Sonriendo aún me dice socarrón:
  • El malandrín de enfrente parece que tuvo su merecido.
  • ¿El perro?
  • No, mi amigo, el guatón ese. El perro al fin descansó de su calvario, era una pena como lo tenia ese rufián, Nunca se preocupó por la plaga de garrapatas y la sarna que lo estaban matando, le daba comida tarde mal y nunca, si no es por los vecinos, habría muerto de hambre hace tiempo.
  • ¿Pero cómo, lo mató a tiros?
  • No lo vi realmente, cuando miré por la ventana  el perro estaba en las últimas sacudidas  y estiró la pata más rápido de lo que canta un gallo. Pero sí, fue él quien le disparó, no cabe duda.
  • Ese tipo estaba realmente exaltado.
Comento para estimular la lengua ácida de don José.
  • Y era que no. Ese tipejo es un traficante, es quien le vende pasta base y marihuana a los muchachos del barrio, todos por estos lados le tienen miedo. Pero esta vez se fue por ojo... (*)
  • ¿Por qué? pregunto curioso.
  • Usted sabe que no tengo mucho que hacer, salvo ver televisión y mirar por la ventana...
Hoy estaba en eso cuando vi a un muchacho de trenzas, ese que suele estar en la esquina. -me señala el lugar apuntando con el índice- Llegó con naturalidad al portón  le hizo cariños al perro y después abrió el candado y entró “como Pedro por su casa”,(**) Pensé que estaba realizando algún pololo para el malandrín de enfrente. Estuvo dentro menos de media hora y luego salió con un paquete entre sus manos, cerró el portón aunque sin poner el candado y se fue tranquilamente. A esta hora debe estar muy lejos de aquí.
  • Entonces ¿Robó algo a su vecino?
  • Seguro. Se debe haber llevado  una provisión de droga para un año o más.
  • Con razón el tipo estaba echando chispas por los ojos, seguramente le sacó la película y cachó (***) que la casa estaba sola. Encierro la conversación como pensando en voz alta.

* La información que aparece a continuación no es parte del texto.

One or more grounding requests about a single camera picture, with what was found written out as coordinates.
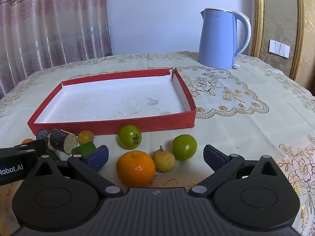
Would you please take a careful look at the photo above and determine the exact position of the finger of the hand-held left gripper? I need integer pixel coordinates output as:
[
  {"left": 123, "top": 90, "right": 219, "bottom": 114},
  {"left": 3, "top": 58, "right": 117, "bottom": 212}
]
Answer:
[{"left": 14, "top": 139, "right": 48, "bottom": 157}]

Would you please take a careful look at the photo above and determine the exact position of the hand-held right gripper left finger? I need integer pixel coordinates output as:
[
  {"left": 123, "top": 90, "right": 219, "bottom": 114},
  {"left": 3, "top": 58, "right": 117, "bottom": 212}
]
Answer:
[{"left": 29, "top": 145, "right": 124, "bottom": 197}]

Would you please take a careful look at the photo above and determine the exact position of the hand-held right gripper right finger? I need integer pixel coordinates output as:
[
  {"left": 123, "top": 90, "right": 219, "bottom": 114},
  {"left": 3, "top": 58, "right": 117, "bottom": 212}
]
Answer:
[{"left": 188, "top": 145, "right": 283, "bottom": 197}]

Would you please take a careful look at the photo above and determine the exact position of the dark eggplant piece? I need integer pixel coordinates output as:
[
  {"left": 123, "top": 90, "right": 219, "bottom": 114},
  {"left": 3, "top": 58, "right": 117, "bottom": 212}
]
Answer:
[
  {"left": 36, "top": 128, "right": 51, "bottom": 142},
  {"left": 50, "top": 128, "right": 78, "bottom": 155}
]

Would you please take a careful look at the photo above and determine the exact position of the dark green cucumber tip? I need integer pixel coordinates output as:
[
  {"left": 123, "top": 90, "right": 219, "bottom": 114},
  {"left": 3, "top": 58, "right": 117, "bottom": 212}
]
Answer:
[{"left": 45, "top": 148, "right": 61, "bottom": 161}]

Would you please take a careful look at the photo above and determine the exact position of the green cucumber chunk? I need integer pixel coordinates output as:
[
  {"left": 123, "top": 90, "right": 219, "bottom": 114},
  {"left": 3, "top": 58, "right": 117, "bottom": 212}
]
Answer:
[{"left": 71, "top": 142, "right": 97, "bottom": 156}]

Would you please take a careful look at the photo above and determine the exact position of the small round yellow fruit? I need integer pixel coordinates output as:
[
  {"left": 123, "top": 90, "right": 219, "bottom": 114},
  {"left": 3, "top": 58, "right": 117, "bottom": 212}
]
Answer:
[{"left": 78, "top": 130, "right": 95, "bottom": 145}]

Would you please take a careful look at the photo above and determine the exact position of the green tomato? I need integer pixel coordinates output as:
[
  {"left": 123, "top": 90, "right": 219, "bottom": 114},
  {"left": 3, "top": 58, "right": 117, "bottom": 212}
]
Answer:
[
  {"left": 118, "top": 125, "right": 142, "bottom": 149},
  {"left": 172, "top": 134, "right": 198, "bottom": 161}
]

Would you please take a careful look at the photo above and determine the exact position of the large orange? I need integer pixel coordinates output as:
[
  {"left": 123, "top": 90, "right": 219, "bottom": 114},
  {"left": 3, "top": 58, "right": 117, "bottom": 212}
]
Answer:
[{"left": 116, "top": 150, "right": 156, "bottom": 187}]

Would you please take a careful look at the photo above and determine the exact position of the yellow longan with stem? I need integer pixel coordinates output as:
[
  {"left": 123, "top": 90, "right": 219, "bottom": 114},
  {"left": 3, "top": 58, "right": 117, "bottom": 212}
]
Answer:
[{"left": 152, "top": 146, "right": 176, "bottom": 173}]

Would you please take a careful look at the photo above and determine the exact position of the red shallow cardboard tray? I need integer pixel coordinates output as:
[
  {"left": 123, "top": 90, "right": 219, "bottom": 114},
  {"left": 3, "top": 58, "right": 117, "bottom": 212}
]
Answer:
[{"left": 27, "top": 68, "right": 197, "bottom": 136}]

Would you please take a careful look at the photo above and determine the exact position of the light blue electric kettle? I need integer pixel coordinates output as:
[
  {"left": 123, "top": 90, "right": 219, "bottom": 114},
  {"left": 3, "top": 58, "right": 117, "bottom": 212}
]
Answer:
[{"left": 198, "top": 8, "right": 252, "bottom": 70}]

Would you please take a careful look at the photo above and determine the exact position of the pink patterned curtain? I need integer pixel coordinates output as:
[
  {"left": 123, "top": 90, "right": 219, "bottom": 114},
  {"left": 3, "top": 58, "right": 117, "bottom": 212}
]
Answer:
[{"left": 0, "top": 0, "right": 113, "bottom": 99}]

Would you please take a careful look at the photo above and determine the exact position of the white wall switch panel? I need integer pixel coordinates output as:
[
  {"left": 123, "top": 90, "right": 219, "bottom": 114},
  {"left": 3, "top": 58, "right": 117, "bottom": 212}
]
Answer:
[{"left": 269, "top": 39, "right": 291, "bottom": 59}]

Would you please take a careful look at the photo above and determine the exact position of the gold wall trim strip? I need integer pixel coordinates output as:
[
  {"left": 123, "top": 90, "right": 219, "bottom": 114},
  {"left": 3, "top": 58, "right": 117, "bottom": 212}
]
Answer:
[
  {"left": 288, "top": 0, "right": 306, "bottom": 80},
  {"left": 250, "top": 0, "right": 265, "bottom": 59}
]

Me fui a dormir temprano aquel día, al siguiente perdería mi billetera con mis últimos pesos y todos mis documentos. No tuve otra alternativa que irme a vivir con unos familiares para seguir mi lucha por un empleo digno.





Mariscal, 23 de abril de 2015.-              D. João Ninguém.-


(*) Irse por ojo: expresión popular que significa salir chasqueado, o bien, tener un resultado    inesperado.
(**)  “Como Pedro por su casa”, frase usada en Chile para indicar  naturalidad o ausencia de dificultades.
(***) Cachar: en jerga popular mirar, ver, darse cuenta.